Top of Source records

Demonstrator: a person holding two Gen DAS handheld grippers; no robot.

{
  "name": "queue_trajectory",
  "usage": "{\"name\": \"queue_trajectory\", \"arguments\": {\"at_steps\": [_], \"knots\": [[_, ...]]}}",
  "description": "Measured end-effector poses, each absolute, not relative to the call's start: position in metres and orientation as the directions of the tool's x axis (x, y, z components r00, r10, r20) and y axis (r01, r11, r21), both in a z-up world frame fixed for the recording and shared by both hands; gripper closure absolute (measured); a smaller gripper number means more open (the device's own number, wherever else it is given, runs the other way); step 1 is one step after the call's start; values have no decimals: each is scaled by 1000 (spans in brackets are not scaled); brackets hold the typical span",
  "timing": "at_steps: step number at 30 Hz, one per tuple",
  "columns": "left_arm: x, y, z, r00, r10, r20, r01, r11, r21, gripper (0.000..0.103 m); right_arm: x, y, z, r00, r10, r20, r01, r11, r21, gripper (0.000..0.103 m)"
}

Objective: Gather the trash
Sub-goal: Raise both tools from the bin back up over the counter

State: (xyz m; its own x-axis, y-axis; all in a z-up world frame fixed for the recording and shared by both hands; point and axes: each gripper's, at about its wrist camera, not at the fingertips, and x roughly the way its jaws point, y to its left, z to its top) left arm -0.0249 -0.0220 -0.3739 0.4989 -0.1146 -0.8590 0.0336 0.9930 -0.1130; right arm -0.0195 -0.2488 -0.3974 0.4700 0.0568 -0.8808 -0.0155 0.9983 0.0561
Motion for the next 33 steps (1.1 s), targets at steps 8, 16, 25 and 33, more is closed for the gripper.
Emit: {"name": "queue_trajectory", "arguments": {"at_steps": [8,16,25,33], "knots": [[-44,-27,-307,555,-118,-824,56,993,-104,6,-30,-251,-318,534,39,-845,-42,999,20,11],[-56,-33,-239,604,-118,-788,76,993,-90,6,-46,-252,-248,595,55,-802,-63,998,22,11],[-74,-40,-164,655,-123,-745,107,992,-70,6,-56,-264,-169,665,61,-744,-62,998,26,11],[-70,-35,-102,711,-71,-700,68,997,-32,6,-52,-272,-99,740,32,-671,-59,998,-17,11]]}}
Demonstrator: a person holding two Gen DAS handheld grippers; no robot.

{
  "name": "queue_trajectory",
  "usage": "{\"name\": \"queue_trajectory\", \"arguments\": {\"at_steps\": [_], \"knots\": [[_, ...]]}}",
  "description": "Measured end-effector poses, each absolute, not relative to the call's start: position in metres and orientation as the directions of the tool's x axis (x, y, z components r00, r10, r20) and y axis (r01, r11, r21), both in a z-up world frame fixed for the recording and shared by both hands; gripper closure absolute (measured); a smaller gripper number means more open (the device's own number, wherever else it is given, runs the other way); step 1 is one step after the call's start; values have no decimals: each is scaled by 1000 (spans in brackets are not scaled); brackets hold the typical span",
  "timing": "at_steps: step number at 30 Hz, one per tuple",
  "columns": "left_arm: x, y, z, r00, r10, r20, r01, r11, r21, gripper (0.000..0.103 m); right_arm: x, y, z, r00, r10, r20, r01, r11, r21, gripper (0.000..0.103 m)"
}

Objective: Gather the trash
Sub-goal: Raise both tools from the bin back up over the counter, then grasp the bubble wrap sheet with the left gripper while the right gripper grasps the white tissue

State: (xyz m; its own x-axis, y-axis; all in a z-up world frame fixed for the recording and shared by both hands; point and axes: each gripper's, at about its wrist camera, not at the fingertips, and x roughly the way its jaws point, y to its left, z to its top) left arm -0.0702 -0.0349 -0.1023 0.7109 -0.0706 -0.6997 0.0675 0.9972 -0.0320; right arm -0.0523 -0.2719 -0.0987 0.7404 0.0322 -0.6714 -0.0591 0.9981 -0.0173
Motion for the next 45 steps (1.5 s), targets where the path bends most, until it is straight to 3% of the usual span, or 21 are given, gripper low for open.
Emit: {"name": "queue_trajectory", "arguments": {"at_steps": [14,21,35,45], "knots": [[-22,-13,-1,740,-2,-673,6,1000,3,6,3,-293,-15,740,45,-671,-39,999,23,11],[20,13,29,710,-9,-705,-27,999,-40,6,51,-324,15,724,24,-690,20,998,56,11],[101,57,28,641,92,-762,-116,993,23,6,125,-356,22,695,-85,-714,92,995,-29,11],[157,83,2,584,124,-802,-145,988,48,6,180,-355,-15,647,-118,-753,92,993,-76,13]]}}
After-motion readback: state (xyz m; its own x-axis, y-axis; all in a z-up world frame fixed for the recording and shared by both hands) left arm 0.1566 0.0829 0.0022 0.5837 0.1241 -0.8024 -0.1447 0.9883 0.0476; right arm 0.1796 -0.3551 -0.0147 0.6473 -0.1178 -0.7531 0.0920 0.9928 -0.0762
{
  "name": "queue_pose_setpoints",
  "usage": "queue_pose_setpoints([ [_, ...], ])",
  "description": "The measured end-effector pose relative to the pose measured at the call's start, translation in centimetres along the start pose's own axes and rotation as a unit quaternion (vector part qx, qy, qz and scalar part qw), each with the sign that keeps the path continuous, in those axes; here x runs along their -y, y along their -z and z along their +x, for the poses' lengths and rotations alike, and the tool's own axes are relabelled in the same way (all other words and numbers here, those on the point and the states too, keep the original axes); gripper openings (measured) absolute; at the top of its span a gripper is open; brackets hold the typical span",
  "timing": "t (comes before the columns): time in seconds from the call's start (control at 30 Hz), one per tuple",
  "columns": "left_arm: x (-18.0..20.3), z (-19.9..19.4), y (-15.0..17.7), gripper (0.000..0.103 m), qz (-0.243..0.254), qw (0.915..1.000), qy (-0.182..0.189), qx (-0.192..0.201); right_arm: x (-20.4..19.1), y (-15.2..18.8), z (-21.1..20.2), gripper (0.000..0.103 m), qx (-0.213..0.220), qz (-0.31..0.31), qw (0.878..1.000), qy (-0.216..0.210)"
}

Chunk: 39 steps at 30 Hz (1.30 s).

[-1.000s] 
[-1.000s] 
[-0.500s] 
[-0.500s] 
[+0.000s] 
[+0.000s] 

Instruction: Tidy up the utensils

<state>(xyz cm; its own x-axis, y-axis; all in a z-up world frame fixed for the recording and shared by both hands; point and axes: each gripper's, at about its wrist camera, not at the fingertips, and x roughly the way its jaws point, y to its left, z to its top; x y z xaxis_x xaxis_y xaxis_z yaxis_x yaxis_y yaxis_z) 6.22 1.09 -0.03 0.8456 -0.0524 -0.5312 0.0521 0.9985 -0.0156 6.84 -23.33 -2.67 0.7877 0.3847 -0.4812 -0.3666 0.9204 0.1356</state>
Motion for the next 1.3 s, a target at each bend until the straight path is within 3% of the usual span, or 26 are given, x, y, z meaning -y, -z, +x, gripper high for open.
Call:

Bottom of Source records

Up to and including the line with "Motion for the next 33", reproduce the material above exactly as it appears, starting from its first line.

Written answer —
Demonstrator: a person holding two Gen DAS handheld grippers; no robot.

{
  "name": "queue_trajectory",
  "usage": "{\"name\": \"queue_trajectory\", \"arguments\": {\"at_steps\": [_], \"knots\": [[_, ...]]}}",
  "description": "Measured end-effector poses, each absolute, not relative to the call's start: position in metres and orientation as the directions of the tool's x axis (x, y, z components r00, r10, r20) and y axis (r01, r11, r21), both in a z-up world frame fixed for the recording and shared by both hands; gripper closure absolute (measured); a smaller gripper number means more open (the device's own number, wherever else it is given, runs the other way); step 1 is one step after the call's start; values have no decimals: each is scaled by 1000 (spans in brackets are not scaled); brackets hold the typical span",
  "timing": "at_steps: step number at 30 Hz, one per tuple",
  "columns": "left_arm: x, y, z, r00, r10, r20, r01, r11, r21, gripper (0.000..0.103 m); right_arm: x, y, z, r00, r10, r20, r01, r11, r21, gripper (0.000..0.103 m)"
}

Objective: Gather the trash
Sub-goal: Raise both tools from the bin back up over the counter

State: (xyz m; its own x-axis, y-axis; all in a z-up world frame fixed for the recording and shared by both hands; point and axes: each gripper's, at about its wrist camera, not at the fingertips, and x roughly the way its jaws point, y to its left, z to its top) left arm -0.0249 -0.0220 -0.3739 0.4989 -0.1146 -0.8590 0.0336 0.9930 -0.1130; right arm -0.0195 -0.2488 -0.3974 0.4700 0.0568 -0.8808 -0.0155 0.9983 0.0561
Motion for the next 33 steps (1.1 s), targets at steps 8, 16, 25 and 33, more is closed for the gripper.

Now the exercise is finished.